Thanks for clarifying!

Rick Lamers
AI Researcher at Groq

@HamidShojanazeri
Copy link

cc: @ashwinb

@ashwinb
Copy link
Contributor

ashwinb commented Aug 5, 2024

@ricklamers thanks for pointing out the discrepancy. Please use the version as specified in the code / this repo. We will update our documentation to match the version from the code.

Re: parallel tool calling, we are doing a couple quick experiments and will get back to you on that ASAP.

@ricklamers
Copy link
Author

Awesome, thanks!

@ricklamers
Copy link
Author

@ashwinb FYI in HF's chat template yet another prompt is used:
https://huggingface.co/meta-llama/Meta-Llama-3.1-8B-Instruct/blob/8c22764a7e3675c50d4c7c9a4edb474456022b16/tokenizer_config.json#L2053

Is that wrong? Should it follow the one in this repo?

@ashwinb
Copy link
Contributor

ashwinb commented Aug 7, 2024

@ricklamers :( not happy with these inconsistencies. it is hard to say something is wrong given the general stochasticity with tool calling unfortunately.

all I will say is that this is the reason we put llama model template --name <...> as part of the llama CLI. so that's the definitive source our researchers generally recommend. Given rapid iteration times, sometimes these recommendations don't reach across all the folks that need to see it.

@ricklamers
Copy link
Author

No worries, as long as we know the correct system prompt (this repo) we can all adjust to converge to the same correct version. Any updates on parallel calls?

@ricklamers
Copy link
Author

I've put out a note for them https://huggingface.co/meta-llama/Meta-Llama-3.1-8B-Instruct/discussions/90

@Rocketknight1
Copy link

Hey, Matt from Hugging Face here. Just to clarify, the HF template was written following the "JSON based tool calling" template in this doc, and the prompt we used was also copied from the example prompt there.

Based on this discussion, am I correct that the <function> format in this repo is preferred, and we shouldn't use JSON tool calling? If so, I should rewrite the whole template to use that instead, rather than just updating the system prompt.

@Imbernoulli
Copy link

So which template is preferred? The function one or the json one? They are both at https://llama.meta.com/docs/model-cards-and-prompt-formats/llama3_1/

@hardikjshah
Copy link
Contributor

Both the json version and function version work reasonably well. We observed that the json one tends to over steer to using tools even when one is not asked for while with <function we were able to control that a bit more. Json version had higher recall but high false positives while <function had lower recall with higher precision. So tbh its a bit use case specific and I'd suggest you try both and see which works best for you.

@Rocketknight1
Copy link

Unfortunately, we kind of have to pick one for the template! One thing we noticed is that with the current JSON template, 8B makes tool calls correctly, but sometimes fails to use the results correctly in chat - not sure if this is an issue with the system message we used, since it was all copied from the doc.

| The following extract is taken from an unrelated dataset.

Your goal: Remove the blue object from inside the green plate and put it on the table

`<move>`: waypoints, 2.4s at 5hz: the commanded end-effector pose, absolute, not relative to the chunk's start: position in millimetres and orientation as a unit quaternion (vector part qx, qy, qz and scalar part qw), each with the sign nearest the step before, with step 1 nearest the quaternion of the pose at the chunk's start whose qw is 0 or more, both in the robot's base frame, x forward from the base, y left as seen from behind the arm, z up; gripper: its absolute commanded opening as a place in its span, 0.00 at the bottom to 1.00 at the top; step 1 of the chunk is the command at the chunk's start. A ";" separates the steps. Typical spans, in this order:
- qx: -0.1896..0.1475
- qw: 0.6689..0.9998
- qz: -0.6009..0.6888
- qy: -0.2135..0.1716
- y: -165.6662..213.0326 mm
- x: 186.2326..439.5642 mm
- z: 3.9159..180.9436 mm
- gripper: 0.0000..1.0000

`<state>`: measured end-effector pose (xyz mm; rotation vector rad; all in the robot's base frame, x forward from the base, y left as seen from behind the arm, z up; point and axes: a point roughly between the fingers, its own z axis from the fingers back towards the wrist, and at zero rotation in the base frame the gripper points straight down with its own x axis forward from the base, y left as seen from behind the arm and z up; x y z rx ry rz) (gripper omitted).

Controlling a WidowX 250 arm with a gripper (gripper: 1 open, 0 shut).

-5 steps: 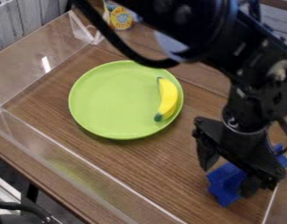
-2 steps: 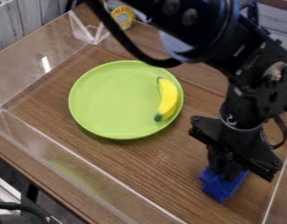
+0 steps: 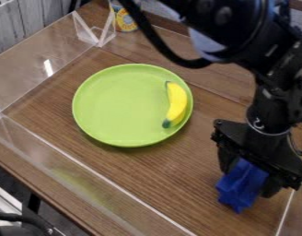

My suspicion is that an alternate prompt would fix a lot of this, and we'd prefer to have a clear answer on the best way to do things rather than several options!

@hardikjshah
Copy link
Contributor

We updated the default tool format to be json based and recommend following that.

#45
meta-llama/llama-stack#29
meta-llama/llama-models#110

The code also supports the <function> format and can be extended to support other formats in the future if needed.
Working with other teams to reconcile and update the website to reflect these changes.

Use this command to get the latest recommended format,

llama model template --name system-custom-tools-only

image

Some caveats,

  • The model sometimes responds with multiple tool calls albeit inconsistently, so for now we only support one tool call at the system level. We are working on making both the models and system better to support this use case.
  • With the json format, at times the model tends to be overly steered to always make tool calls even when not asked for.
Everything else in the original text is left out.